Benson: Michigan's election results could be known within 24 hours
Detroit — Michigan Secretary of State Jocelyn Benson said Tuesday night she now expects it could only be 24 hours for a full tabulation of the battleground state.
The delay will be accounting for its largest jurisdiction, Detroit, which has tabulated 120,000 absentee ballots in the past 13 hours, Benson said at 10 p.m. Tuesday.
Benson had previously estimated it could take up to 80 hours to tabulate Michigan's results.
About 3.26 million absentee ballots have been accounted for, and it is anticipated that 2 million to 2.5 million more people voted in person on Election Day.
"I'm confident that we'll have more of an update for Detroit in the morning," Benson said at Ford Field Tuesday. "And so we usually make estimates based on when they're done because it's going to take them the longest because they have the most balance. We know a lot of other jurisdictions are speeding through their tabulation so I expect will have a very clear picture, if not a final picture, of history in the next 24 hours."
She said an additional 28,000 people registered to vote in-person Tuesday, adding: "There’s no question that today was a success."
"I'm really here tonight to ask you all to be patient," she said. "We're going to count every single vote in the state of Michigan, no matter how long it takes, no matter what candidates say, we're going to work methodically and meticulously to count every single valid ballot. And that, and only that, will determine who wins every race on the ballot in the state of Michigan."
Benson's turnout expectations put the state "in line" to break the record turnout from 2008 of 5.08 million votes, Gov. Gretchen Whitmer said earlier Tuesday.
"I'd be stunned if this wasn't a record turnout," she added.
Benson’s office said Tuesday evening that absentee ballot counting was running smoothly and efficiently, with the operations in Detroit and Oakland County running more quickly than anticipated.
“Because those are two of the largest counting boards in the state, it’s great news that they’re having success today,” said Benson's spokesman, Jake Rollow.
“We’ve really done everything we could to make it feasible for results to be done as soon as possible."
Across the state on Tuesday, some polling places saw lines when they opened after 7 a.m. However, there were smaller groups waiting to vote in the early afternoon.
Voters were choosing whether to give President Donald Trump another four-year term or replace him with Democrat Joe Biden, the former vice president. Trump won Michigan by 10,704 votes in 2016.
If there's not a record turnout Tuesday, Whitmer, a co-chairwoman of Biden's campaign, indicated the ongoing COVID-19 pandemic would likely be a factor.
During a Tuesday afternoon briefing, Whitmer took questions from reporters on the election, a position in a potential Biden administration and the rising number of coronavirus cases in the state.
The country needs a "national strategy" to combat the virus, she contended while noting she is changing her own Thanksgiving plans during the pandemic.

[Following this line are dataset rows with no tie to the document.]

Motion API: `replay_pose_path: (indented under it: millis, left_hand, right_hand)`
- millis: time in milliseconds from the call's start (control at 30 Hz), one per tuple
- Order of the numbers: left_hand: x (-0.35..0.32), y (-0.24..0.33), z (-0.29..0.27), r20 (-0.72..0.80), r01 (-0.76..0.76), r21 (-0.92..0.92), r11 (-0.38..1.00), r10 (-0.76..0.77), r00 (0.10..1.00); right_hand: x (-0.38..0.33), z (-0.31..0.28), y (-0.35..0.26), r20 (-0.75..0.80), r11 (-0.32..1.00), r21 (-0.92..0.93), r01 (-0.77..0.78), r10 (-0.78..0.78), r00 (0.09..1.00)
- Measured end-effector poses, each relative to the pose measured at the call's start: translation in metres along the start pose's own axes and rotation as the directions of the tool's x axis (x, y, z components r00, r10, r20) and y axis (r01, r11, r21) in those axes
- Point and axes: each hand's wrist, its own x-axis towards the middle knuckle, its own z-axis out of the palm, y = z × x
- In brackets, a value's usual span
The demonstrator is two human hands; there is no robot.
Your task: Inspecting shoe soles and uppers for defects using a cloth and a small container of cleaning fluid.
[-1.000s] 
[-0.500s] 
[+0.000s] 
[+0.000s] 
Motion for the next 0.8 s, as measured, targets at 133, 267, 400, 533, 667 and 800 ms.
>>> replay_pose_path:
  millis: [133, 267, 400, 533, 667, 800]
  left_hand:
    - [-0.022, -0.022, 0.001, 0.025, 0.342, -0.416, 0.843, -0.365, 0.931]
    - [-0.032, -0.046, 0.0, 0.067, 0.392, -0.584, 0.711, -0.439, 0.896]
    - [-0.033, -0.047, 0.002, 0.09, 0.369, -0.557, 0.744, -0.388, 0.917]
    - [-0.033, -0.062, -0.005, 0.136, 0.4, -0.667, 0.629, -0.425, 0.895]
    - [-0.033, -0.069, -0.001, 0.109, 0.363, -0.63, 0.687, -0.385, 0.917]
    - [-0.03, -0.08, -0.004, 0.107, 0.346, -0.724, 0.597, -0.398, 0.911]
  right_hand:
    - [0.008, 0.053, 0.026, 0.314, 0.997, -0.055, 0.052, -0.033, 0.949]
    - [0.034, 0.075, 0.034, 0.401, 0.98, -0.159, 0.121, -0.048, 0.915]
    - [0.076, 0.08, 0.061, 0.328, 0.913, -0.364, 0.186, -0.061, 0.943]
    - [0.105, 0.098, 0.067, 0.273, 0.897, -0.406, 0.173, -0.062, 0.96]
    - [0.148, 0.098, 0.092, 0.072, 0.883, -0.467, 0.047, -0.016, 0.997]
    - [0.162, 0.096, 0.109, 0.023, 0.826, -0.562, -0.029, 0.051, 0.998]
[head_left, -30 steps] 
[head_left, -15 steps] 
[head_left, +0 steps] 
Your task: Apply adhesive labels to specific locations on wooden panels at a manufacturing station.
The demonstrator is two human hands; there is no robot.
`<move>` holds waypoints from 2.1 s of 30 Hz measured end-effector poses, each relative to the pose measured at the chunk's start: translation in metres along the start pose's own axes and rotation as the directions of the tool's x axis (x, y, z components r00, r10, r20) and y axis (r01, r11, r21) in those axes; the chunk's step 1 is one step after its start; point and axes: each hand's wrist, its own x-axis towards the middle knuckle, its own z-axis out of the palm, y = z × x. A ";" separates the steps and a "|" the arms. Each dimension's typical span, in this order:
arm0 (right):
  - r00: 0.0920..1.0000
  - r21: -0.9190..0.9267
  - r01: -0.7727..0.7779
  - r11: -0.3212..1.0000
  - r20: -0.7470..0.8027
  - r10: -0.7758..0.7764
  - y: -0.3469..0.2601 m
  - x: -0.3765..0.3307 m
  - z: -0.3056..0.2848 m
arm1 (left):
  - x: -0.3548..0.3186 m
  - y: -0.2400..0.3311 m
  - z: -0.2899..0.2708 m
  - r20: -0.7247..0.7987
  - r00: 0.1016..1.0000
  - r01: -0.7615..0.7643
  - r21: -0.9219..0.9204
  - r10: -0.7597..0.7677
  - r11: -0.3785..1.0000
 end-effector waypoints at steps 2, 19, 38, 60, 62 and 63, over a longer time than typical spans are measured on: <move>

"My favorite holiday is Thanksgiving, and I love to host," Whitmer said. "I love to cook. I love to bring everyone together. We're not doing any of it this year. We're just not going to. Because it's just too dangerous."
Michigan reported a record number of COVID-19 confirmations last week: 20,154. Hospitalizations tied to the virus are also on the rise.
As for whether the governor could leave the state to take a job in a Biden administration if he's elected, she appeared to nix that idea. Whitmer, whom Biden considered as a potential running mate before choosing Sen. Kamala Harris, referenced a comment from former Michigan Gov. Jim Blanchard, saying there is no cabinet position "that rivals" being governor of Michigan.
"I will continue to be close to a Biden administration," Whitmer said. "But I don't have any desire or intent to go to a cabinet.
"I have every intent to stay right here and get this state back to work and make sure our economy is thriving, but first and foremost, we have to get our arms around this health care crisis. That's what I'm going to work with the Biden administration on first."
Staff Writer Beth LeBlanc contributed.